"Small" writing challenges for my small writing talent. Hotel note pads are the only space allowed. Let's see if I can strip it down and tighten it up to learn something. Improving my skill of weird fiction.
This was my grandmother’s typewriter. The role it played in her accomplishments means more to my growing family than just having something old and worth money to a collector. My grandmother pressed on those keys and imprinted her thoughts onto paper, wrenching out of the Royal De Luxe ‘A’ roller her doctoral dissertation in psychology; presented in 1935 at what is now called Iowa State University. Afterward, behind her name rested the letters Ph.D.
That was not exactly a time for any woman in the midwest to be more than a type-casted character of Americana. Let’s face it, thanks to our old movies and media, we think each person of the time has a stereotype attached. Ask yourself these questions about women in the nineteen thirties: What did women study in school? Who took care of the children in pre-war America? Who cooked dinner in pre-war America? Who kept a clean house in pre-war America? What happened when a husband heard that a woman psychologist talked with his wife? I’ll answer that one. According to history, he could easily puff a pipe, turn the page of his newspaper and say, “Oh really? Tomorrow we’ll see doctor so-and-so. He knows what to do.”

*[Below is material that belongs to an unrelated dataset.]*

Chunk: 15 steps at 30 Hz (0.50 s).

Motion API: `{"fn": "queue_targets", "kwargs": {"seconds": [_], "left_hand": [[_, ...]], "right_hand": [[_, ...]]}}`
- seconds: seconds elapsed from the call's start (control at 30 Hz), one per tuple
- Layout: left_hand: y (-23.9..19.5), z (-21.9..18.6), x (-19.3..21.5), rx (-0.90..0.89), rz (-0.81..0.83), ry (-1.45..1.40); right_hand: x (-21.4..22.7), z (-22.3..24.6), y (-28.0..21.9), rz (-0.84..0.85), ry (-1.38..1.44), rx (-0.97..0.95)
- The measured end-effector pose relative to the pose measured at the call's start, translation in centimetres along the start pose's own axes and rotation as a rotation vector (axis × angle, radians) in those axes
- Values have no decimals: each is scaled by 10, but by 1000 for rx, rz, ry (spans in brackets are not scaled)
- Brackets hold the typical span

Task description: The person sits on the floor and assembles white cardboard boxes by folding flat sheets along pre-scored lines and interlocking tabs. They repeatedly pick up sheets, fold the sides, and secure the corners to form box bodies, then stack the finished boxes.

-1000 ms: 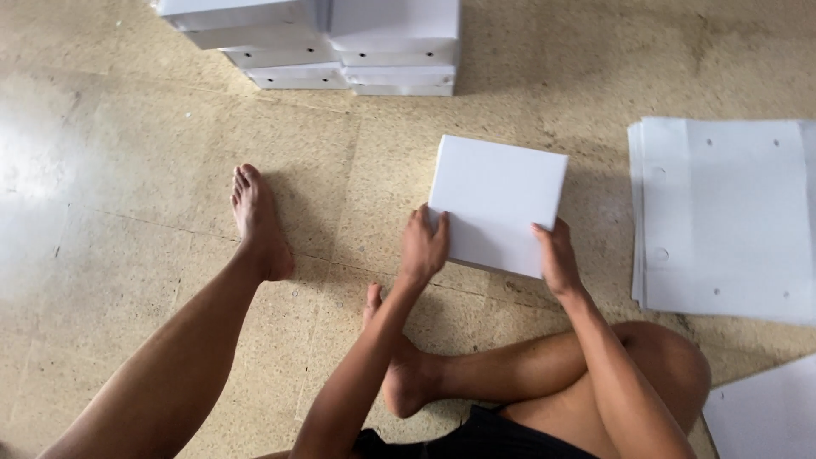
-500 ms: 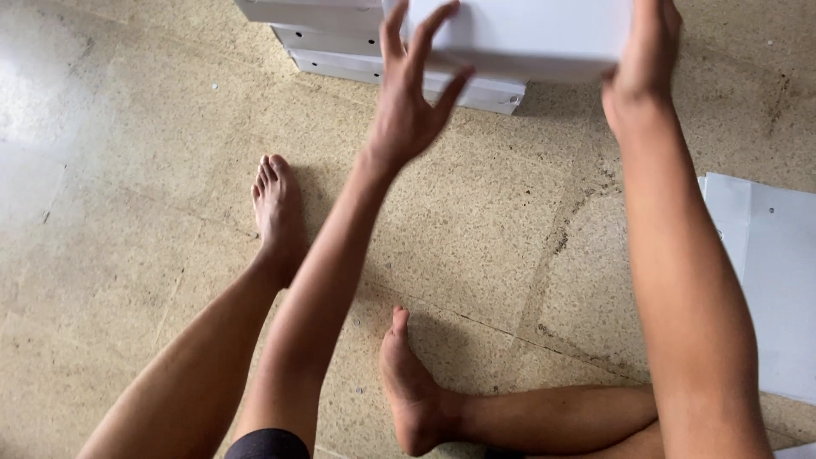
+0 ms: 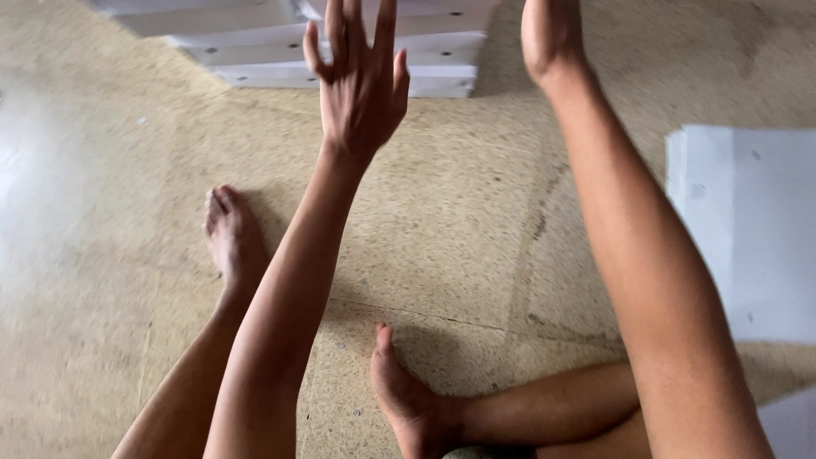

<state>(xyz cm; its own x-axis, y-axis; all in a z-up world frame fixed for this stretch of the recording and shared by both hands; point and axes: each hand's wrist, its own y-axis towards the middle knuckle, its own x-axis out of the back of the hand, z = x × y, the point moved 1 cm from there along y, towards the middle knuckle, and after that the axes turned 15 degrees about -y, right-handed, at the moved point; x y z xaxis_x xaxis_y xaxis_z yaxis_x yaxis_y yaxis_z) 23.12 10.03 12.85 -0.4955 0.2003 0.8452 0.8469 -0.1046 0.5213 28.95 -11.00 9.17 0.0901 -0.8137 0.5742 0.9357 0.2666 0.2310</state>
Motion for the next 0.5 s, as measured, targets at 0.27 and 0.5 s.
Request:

Had grandma practiced her degree, she would have forever met society’s roadblocks. So what did she do? She taught physical education for a short while then got married. She stopped working to raise three girls in a nineteen forty’s northern Michigan where the industry was iron and forestry, not psychology and high academia amongst peers. Does this sound like acceptance of her social norm role of the day? I don’t think so because her accomplishment was not to practice psychology in a man’s world. She went through the whole process of obtaining that doctorate at one of the few colleges that allowed women candidates into their program.
I grew up with many other boys in the Midwest who today would cherish their grandfather’s rifle more than anything else. Where a typewriter would hold no more gravity than its original metal weight. For my family, my young girls get to grow up seeing it and knowing that their great-grandma didn’t let her society barriers stop her from learning more and being more. She received her doctorate and in so doing, learned how to see deeper into why things were the way they were. She invested in understanding for herself what would benefit her children and their children.
Grandma died in 1997 during my senior university year. I remember how she treated all of us grandchildren. We knew there was more to spending time with her than just eating cookies and amazing strawberry-rhubarb pies. We learned there was more. But if there is anything I can give my kids as a way to connect with the benefits of having had her in our lives, this is one of the best things possible. My children will get to know and understand how much more is possible.